- The paper presents a benchmark that assesses LLMs' ability to understand and evaluate the order of actions in sequential tasks like cooking.
- It employs binary classification and multi-choice questions to test logical sequence adherence and causal reasoning in procedural tasks.
- Results show that while fine-tuning improves performance, LLMs still face a plateau around 70%-80% accuracy in commonsense order reasoning.
STEPS: A Benchmark for Order Reasoning in Sequential Tasks
Introduction
The paper "STEPS: A Benchmark for Order Reasoning in Sequential Tasks" (2306.04441) introduces a novel benchmark designed to evaluate the capacity of LLMs to reason about the order of operations in sequential tasks. Actions and processes, such as cooking or manufacturing, are often represented in sequences and typically recorded as text. The sequence in which these actions are performed is crucial for successful task execution, particularly when executed by robots or AI agents. This benchmark evaluates the ability of LLMs to reason about step order, leveraging two subtask settings. The first involves determining the rationality of a given next step within a recipe, while the second requires selecting the correct step from multiple choices.

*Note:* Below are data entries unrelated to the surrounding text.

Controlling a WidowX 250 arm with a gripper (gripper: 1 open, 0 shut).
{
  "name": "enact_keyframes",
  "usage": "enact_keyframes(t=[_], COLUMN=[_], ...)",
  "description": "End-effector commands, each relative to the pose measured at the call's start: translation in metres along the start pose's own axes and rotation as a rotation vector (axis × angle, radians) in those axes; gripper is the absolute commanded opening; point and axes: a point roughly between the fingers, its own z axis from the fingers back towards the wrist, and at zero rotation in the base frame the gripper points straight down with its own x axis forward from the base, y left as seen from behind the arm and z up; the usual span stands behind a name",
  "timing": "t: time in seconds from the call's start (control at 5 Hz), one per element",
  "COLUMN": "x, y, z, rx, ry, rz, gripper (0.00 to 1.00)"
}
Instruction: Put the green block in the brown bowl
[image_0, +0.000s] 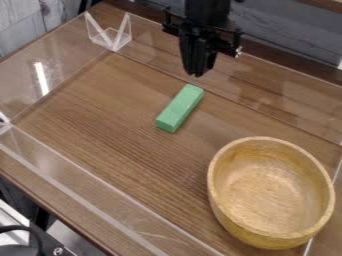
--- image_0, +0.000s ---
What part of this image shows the clear acrylic enclosure wall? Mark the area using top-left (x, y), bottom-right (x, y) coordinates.
top-left (0, 3), bottom-right (342, 256)

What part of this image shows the green rectangular block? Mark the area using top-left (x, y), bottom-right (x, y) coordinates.
top-left (155, 84), bottom-right (204, 133)

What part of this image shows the black cable bottom left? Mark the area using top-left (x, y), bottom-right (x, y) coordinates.
top-left (0, 225), bottom-right (48, 256)

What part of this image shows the light wooden bowl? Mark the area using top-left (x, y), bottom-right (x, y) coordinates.
top-left (207, 136), bottom-right (335, 250)

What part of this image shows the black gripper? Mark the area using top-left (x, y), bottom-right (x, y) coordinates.
top-left (163, 0), bottom-right (243, 77)

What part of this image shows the clear acrylic corner bracket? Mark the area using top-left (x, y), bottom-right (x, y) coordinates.
top-left (84, 11), bottom-right (132, 52)

The benchmark is based on commonsense reasoning, a field where LLMs face challenges in zero-shot and few-shot learning contexts. The paper demonstrates that current prompting methods markedly lag behind tuning-based approaches in effectiveness for these tasks. The dataset associated with the benchmark is publicly available, aimed at enhancing research in this domain.
Methodology
The benchmark involves two distinct task settings — classification and multi-choice question formats. The Classification Setting is a binary classification task whereby LLMs evaluate whether a given step is a plausible next step based on preceding steps within a recipe. This process is framed as identifying whether the current action logically follows from the prior actions.
The Multi-Choice Question Setting requires LLMs to select the correct next step from two options, relying on causal language modeling techniques. It evaluates the model's ability to discern the correctness of action sequences in the context of preceding steps, presenting a challenge in terms of logical sequence adherence.

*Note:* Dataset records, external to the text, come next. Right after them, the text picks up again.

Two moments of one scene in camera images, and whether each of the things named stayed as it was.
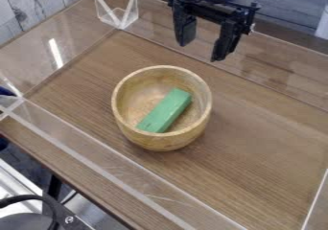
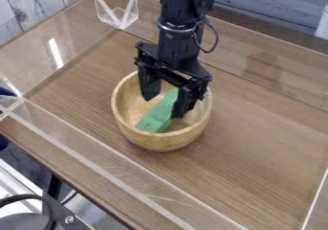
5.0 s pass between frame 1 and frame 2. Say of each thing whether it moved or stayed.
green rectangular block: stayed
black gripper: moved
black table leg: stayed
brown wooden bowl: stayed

Figure 1: Illustration of two subtask settings of the proposed benchmark.
Dataset Construction
The benchmark utilizes a robust and curated dataset derived from the Food.com recipes, collected over 18 years. Recipes are processed to filter those with four to ten action steps, ensuring adherence to model input constraints. The classification dataset constructs true and false samples from these recipes, framing them as sequences and candidate steps. For multi-choice tasks, samples are structured as tuples, juxtaposing correct steps with randomly selected alternatives.
Evaluation
Baselines
The experiments involve evaluating various LLM influences, including GPT-2, OPT, and BLOOM models, through zero-shot, few-shot, and tuning-based methods. Architectural details such as parameter size, layer numbers, and embeddings are systematically recorded to illustrate the models' conditions during testing.
Evaluation Setting
Different strategies were employed in assessing models' performance on classification and multi-choice tasks. Classification Evaluation utilized zero-shot to few-shot in-context learning, capturing accuracy through sensitivity and specificity metrics. Multi-Choice Question Evaluation relied on language modeling perplexity as a scorer, a metric aligned closely with the pre-training objectives of these models.
Results
Classification results highlighted the challenges faced by LLMs in the proposed tasks, showcasing a noticeable performance increase when incorporating in-context learning methodologies. Fine-tuning consistently resulted in the highest performance. In multi-choice tasks, results demonstrated adherence to scaling laws across LLMs, showing progressively better accuracy with model size increments. Evaluations signal a potential performance ceiling around 70%-80%, suggesting inherent limitations in current LLM designs concerning commonsense reasoning without explicit external commonsense knowledge incorporation.
Conclusions
The STEPS benchmark emerges as a pivotal tool for evaluating LLMs' sequential reasoning capabilities in commonsense tasks. While demonstrating that current models approach a performance plateau when relying solely on large-scale self-supervised learning, the benchmark paves the way for future exploration into integrated commonsense databases and sophisticated reasoning techniques like chain-of-thought prompting to overcome existing limitations. The results provide insights into the models' inherent difficulties in seamlessly understanding and predicting ordered task sequences without explicit, articulated reasoning pathways or external knowledge resources.